ABOUT THIS EXERCISE:
Output only the lines below that start at the line containing "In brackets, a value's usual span" and end at the line containing "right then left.", with both ends kept.

DATASET SECTION:
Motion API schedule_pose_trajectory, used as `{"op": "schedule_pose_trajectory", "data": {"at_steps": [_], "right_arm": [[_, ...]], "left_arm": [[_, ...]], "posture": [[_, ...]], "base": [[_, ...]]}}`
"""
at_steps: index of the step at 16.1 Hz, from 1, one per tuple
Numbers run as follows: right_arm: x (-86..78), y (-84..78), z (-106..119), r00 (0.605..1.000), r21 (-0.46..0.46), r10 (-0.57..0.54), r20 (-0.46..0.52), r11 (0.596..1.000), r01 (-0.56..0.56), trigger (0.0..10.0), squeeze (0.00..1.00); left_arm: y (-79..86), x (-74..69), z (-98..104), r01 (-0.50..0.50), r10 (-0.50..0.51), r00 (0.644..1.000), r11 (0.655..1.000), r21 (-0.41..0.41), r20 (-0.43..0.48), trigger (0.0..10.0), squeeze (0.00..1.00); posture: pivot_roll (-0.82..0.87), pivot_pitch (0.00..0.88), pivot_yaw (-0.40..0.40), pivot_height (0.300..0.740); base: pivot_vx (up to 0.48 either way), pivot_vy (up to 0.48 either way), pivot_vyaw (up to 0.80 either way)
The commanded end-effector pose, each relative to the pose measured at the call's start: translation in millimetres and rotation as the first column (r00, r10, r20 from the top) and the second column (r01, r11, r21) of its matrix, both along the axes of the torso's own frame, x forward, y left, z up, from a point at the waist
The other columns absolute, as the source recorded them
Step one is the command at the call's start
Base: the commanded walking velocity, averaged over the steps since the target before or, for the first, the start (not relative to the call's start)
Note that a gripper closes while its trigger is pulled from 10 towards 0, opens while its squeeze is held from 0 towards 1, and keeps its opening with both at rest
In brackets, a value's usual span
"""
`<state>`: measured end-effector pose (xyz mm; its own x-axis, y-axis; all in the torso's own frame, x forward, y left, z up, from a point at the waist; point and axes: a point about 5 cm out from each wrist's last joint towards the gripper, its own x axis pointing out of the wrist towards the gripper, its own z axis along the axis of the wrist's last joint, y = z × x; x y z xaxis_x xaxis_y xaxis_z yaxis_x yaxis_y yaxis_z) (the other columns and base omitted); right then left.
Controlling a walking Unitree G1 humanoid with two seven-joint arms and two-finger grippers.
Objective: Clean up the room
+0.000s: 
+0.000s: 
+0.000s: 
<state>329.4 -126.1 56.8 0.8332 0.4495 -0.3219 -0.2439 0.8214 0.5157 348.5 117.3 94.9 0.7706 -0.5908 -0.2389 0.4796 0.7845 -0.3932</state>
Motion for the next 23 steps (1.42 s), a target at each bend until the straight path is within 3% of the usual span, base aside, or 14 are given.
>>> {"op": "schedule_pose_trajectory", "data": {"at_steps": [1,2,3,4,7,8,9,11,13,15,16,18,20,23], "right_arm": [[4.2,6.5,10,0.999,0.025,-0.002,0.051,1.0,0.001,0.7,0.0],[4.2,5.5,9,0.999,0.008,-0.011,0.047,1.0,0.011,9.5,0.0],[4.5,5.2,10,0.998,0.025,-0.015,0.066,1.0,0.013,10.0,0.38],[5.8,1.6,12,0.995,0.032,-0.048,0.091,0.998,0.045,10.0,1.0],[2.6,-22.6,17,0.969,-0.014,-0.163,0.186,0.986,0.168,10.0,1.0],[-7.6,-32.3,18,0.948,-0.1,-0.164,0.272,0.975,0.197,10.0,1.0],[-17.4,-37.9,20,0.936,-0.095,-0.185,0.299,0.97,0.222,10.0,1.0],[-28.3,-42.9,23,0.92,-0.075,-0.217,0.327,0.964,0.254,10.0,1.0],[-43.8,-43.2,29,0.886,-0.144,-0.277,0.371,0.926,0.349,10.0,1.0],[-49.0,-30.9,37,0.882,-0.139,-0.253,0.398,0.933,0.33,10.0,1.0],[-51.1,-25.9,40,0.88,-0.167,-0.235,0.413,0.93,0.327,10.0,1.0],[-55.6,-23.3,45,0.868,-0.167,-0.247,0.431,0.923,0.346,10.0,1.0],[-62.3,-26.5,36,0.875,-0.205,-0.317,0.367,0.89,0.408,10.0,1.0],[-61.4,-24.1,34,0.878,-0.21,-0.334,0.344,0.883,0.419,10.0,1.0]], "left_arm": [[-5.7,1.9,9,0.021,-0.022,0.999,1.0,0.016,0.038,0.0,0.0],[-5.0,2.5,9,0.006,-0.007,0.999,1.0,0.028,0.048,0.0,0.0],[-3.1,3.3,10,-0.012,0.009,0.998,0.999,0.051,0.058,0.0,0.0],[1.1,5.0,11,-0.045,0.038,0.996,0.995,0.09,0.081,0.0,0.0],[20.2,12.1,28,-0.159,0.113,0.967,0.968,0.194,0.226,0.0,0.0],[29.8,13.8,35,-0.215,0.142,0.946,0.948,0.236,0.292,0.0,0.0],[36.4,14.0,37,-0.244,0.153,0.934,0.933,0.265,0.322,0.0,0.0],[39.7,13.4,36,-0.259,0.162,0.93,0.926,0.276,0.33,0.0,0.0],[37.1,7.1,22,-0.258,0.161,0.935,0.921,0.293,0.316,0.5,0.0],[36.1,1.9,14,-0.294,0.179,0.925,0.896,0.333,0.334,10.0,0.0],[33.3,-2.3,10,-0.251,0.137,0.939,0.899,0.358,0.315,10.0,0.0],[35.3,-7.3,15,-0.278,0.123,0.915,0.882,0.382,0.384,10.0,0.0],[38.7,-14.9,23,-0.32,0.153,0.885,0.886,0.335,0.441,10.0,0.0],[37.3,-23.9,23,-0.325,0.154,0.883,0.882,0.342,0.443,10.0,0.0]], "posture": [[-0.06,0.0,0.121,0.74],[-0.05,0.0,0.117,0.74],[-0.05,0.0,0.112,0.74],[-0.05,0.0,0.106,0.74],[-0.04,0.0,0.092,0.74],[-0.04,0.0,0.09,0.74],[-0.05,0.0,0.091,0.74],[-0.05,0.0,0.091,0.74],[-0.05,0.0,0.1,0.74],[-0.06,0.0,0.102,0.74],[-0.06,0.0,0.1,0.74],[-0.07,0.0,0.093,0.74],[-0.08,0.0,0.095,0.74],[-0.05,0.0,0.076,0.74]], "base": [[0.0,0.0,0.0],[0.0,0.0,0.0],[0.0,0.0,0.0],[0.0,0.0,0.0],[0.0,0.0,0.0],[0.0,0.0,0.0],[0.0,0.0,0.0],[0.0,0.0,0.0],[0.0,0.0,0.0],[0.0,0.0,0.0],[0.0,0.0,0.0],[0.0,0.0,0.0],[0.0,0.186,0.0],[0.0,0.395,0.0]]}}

SOLUTION TO THE EXERCISE:
In brackets, a value's usual span
"""
`<state>`: measured end-effector pose (xyz mm; its own x-axis, y-axis; all in the torso's own frame, x forward, y left, z up, from a point at the waist; point and axes: a point about 5 cm out from each wrist's last joint towards the gripper, its own x axis pointing out of the wrist towards the gripper, its own z axis along the axis of the wrist's last joint, y = z × x; x y z xaxis_x xaxis_y xaxis_z yaxis_x yaxis_y yaxis_z) (the other columns and base omitted); right then left.

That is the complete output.